As the whole amount of the internal evidence for the alleged fact of the Gospel, it may then be fairly stated, that in contravention of the clear understanding of the mystical nature of the whole Mythos, which those who bear the brand of heresy have given us-while a thousand expressions in the writings of the orthodox themselves confirm that understanding: not so much as any two continuous sentences can be adduced from any pen that wrote within a hundred years of the supposed death and resurrection of Christ, which are such as any writer whatever would have written, had he himself believed that such events had really occurred.

CHAPTER XLV.

THE WHOLE OF THE EXTERNAL EVIDENCE OF THE CHRISTIAN RELIGION.

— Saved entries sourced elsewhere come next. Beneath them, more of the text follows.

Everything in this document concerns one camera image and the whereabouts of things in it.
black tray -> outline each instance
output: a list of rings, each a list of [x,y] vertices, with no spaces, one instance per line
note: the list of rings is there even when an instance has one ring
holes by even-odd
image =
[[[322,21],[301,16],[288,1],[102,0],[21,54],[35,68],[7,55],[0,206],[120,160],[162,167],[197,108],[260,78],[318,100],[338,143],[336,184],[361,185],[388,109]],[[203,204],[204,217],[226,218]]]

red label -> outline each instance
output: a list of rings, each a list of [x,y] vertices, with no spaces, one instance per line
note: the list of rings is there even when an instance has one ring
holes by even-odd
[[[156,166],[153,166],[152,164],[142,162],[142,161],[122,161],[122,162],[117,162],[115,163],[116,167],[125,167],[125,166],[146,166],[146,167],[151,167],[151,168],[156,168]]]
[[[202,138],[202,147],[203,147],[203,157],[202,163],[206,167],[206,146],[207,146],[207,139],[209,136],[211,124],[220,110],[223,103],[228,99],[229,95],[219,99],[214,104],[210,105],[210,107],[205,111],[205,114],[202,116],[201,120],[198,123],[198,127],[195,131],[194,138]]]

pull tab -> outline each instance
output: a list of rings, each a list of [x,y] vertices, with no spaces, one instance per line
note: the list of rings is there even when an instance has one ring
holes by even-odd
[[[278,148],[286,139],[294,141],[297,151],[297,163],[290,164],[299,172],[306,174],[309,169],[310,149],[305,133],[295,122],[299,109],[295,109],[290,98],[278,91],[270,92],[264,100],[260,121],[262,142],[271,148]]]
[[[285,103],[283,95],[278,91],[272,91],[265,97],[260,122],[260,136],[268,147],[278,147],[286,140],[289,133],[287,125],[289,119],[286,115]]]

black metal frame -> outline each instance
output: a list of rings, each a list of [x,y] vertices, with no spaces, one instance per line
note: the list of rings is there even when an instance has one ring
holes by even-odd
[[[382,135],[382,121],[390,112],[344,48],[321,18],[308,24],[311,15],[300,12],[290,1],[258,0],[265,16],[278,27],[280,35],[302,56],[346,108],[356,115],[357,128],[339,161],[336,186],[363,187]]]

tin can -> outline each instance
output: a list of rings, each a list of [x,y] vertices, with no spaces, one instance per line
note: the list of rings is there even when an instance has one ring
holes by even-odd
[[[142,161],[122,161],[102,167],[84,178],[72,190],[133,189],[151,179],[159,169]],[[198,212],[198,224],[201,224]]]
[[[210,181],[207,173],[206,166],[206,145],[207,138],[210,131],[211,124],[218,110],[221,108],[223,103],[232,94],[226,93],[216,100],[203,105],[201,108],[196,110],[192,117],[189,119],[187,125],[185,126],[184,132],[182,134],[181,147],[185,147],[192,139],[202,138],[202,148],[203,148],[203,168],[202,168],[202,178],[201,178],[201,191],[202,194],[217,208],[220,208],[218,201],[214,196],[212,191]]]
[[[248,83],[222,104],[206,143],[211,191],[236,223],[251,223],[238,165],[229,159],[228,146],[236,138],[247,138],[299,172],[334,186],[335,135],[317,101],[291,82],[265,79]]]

PALEY, in his Hora Paulinæ, with that consummate ingenuity which might be expected from a clergyman who could not afford to have a conscience, has contrived to substitute a very plausible and indeed convincing evidence of the existence and character of Paul of Tarsus, for a

presumptive evidence of the truth of Christianity. The instances of evidently-undesigned coincidence between the Epistles of Paul, and the history of him contained in the Acts of the Apostles, are indeed irrefragible: and make out the conclusion to the satisfaction of every fair inquirer, that neither those epistles, nor that part of the Acts of the Apostles are supposititious. The hero of the one is unquestionably the epistoler of the other; both writings are therefore genuine to the full extent of every thing that they purport to be, neither are the Epistles forged, nor is the history, as far as it relates to St. Paul, other than a faithful and a fair account of a person who really existed, and acted the part therein ascribed to him.

TESTIMONY OF LUCIAN.

Lucian, in his dialogue entitled Philopatris, speaks of a Galilean with a bald forehead and a long nose, who was carried, (or rather pretended that he had been carried) to the third heaven, and speaks of his hearers as a set of tatterdemalions almost naked, with fierce looks, and the gait of madmen, who moan and make contortions; swearing by the son who was begotten by the father; predicting a thousand misfortunes to the empire, and cursing the Emperor. I have far greater pleasure in quoting the unexceptionable

TESTIMONY OF LONGINUS.

Longinus Dionysius Cassius who had been Secretary to Zenobia Queen of Palmyra, and died A. D. 273, in his enumeration of the most distinguished characters of Greece; after naming Demosthenes, Lysias, Æschines, Aristides, and others, concludes, and "add to these Paul of Tarsus, whom I consider to be the first setter-forth of an unproved doctrine."*

This testimony is, indeed, very late in time, and extends a very little way; but let it avail as much as it may avail, there can be no doubt (whether Christianity be received or rejected) that Paul was a most distinguished and conspicuous metaphysician, who lived and wrote about the time usually assigned, and that those Epistles which go under his name in the New Testament, are in good faith, (and even with less alteration than many other writings of equal antiquity have undergone) such as he either penned or dictated. Should any sincere and upright believer in

Προς τούτους Παύλος ο Ταρσεύς οντινα και πρώτον φημι προισταμενον δόγματος αναποδείκτου.— Eur. Magazine.